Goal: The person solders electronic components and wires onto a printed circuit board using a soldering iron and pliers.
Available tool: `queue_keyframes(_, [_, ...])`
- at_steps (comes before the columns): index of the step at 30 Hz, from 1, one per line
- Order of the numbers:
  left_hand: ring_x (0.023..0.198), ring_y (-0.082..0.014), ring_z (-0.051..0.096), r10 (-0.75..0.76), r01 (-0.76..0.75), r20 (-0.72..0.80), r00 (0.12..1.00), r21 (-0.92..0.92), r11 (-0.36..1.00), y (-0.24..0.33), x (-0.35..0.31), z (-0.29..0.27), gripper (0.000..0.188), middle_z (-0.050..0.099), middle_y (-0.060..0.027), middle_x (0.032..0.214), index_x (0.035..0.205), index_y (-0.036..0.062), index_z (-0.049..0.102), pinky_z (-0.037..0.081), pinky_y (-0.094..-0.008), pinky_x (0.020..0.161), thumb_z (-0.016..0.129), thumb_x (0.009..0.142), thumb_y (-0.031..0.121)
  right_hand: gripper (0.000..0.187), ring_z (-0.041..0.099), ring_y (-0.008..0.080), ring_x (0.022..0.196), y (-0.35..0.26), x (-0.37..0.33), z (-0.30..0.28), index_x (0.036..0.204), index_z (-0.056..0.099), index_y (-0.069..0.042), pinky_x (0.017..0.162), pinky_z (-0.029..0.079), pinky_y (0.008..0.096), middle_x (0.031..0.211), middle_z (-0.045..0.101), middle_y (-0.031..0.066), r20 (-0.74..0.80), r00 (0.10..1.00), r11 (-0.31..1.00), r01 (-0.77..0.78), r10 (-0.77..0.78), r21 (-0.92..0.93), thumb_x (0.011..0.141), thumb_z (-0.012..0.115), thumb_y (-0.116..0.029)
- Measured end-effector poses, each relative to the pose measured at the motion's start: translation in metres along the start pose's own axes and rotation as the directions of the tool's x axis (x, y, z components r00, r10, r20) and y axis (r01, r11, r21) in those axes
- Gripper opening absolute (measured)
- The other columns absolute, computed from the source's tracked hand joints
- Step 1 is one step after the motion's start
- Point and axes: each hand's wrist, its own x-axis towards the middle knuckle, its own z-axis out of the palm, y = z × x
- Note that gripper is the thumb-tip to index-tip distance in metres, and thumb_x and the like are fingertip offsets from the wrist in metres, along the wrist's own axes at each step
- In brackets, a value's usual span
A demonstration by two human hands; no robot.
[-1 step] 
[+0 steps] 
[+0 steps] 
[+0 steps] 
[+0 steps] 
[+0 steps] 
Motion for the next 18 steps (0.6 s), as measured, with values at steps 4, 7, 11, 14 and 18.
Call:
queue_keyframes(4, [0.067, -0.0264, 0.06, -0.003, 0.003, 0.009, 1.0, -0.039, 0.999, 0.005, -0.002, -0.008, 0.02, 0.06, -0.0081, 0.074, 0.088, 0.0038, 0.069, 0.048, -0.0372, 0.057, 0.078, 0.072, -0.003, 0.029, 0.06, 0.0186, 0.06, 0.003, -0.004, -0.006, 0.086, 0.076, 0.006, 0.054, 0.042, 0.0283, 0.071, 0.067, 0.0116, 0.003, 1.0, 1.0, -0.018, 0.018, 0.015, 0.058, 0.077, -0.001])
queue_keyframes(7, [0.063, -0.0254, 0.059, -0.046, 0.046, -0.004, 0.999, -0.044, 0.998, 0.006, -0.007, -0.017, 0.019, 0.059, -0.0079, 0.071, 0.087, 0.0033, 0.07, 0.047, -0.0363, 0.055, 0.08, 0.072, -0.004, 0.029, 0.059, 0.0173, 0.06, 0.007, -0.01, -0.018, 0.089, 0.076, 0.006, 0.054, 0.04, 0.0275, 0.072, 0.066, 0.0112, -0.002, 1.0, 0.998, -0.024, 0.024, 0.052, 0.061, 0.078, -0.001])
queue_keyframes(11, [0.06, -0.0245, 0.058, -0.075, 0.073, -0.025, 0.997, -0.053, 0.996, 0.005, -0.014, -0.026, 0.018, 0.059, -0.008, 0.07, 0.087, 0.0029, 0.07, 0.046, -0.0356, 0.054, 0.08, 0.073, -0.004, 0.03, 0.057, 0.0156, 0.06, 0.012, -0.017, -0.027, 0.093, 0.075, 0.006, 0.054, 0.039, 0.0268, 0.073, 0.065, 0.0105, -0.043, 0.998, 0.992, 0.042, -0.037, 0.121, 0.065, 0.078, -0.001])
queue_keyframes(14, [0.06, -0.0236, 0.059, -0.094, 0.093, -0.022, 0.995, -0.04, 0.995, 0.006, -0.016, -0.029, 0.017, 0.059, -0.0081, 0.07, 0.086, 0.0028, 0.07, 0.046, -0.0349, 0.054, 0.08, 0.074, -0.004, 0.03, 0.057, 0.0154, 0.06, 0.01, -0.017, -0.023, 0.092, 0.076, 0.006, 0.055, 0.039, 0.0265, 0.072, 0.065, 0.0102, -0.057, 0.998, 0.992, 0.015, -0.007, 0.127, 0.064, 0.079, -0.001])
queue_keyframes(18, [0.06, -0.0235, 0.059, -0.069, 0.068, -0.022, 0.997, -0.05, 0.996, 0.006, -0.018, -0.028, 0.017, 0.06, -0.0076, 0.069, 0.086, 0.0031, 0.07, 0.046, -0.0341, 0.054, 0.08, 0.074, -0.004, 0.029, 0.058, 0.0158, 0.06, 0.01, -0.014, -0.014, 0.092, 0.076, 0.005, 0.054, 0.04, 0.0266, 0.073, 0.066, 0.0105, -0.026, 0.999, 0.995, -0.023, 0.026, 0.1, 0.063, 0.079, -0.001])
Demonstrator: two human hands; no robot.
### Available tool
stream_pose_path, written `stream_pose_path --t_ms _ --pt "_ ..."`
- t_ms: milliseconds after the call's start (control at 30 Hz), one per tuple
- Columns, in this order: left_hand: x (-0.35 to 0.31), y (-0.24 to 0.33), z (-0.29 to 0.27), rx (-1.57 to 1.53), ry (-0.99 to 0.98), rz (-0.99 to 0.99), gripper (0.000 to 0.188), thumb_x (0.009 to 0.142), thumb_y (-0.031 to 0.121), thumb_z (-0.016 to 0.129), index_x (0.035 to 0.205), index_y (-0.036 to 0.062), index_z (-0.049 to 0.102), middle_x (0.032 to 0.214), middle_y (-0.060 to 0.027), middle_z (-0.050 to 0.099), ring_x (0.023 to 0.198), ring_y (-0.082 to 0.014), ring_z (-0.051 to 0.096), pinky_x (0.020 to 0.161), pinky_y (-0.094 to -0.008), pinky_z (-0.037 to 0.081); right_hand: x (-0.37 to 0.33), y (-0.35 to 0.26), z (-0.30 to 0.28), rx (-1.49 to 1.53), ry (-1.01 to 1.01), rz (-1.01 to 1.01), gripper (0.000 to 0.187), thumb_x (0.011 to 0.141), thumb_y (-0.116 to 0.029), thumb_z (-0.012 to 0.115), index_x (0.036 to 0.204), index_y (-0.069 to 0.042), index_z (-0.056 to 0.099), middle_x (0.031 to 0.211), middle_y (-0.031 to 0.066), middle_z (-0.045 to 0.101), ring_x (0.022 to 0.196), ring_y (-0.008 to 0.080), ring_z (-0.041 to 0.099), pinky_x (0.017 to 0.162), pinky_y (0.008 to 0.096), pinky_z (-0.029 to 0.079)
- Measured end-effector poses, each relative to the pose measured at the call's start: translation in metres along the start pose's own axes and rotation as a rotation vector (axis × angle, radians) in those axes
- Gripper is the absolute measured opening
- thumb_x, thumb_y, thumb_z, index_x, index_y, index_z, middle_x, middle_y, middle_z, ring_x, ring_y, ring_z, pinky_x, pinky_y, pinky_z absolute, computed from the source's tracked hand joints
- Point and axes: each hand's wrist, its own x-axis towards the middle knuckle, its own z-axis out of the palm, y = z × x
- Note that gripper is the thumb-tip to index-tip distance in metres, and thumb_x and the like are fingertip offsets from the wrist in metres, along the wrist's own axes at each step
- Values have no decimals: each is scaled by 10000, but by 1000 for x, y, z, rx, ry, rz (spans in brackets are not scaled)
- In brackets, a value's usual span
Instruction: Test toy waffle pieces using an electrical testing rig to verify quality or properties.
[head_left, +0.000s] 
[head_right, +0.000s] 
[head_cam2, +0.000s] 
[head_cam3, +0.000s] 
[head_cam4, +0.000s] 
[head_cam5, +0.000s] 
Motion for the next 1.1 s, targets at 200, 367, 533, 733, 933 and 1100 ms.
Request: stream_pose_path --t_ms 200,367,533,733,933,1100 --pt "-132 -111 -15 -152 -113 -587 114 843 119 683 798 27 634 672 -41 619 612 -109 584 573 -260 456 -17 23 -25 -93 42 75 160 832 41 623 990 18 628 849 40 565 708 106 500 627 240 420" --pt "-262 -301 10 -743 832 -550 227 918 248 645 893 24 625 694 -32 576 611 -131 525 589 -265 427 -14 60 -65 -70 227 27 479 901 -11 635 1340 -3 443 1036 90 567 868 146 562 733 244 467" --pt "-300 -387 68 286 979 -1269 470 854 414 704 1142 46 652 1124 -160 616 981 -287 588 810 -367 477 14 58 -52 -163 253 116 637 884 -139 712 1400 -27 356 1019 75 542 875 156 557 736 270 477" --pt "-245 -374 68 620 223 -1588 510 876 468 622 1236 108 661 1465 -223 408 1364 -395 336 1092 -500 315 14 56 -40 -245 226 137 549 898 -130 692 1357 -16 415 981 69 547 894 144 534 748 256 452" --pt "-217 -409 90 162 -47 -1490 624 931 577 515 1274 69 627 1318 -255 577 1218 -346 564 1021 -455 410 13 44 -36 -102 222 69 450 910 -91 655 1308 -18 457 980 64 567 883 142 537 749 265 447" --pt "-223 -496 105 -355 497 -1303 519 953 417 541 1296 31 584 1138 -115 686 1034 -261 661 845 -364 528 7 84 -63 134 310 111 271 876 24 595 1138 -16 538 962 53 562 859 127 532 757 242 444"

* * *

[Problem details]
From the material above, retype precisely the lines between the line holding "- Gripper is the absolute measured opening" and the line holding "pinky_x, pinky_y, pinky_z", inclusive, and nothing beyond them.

[Solution]
- Gripper is the absolute measured opening
- thumb_x, thumb_y, thumb_z, index_x, index_y, index_z, middle_x, middle_y, middle_z, ring_x, ring_y, ring_z, pinky_x, pinky_y, pinky_z absolute, computed from the source's tracked hand joints

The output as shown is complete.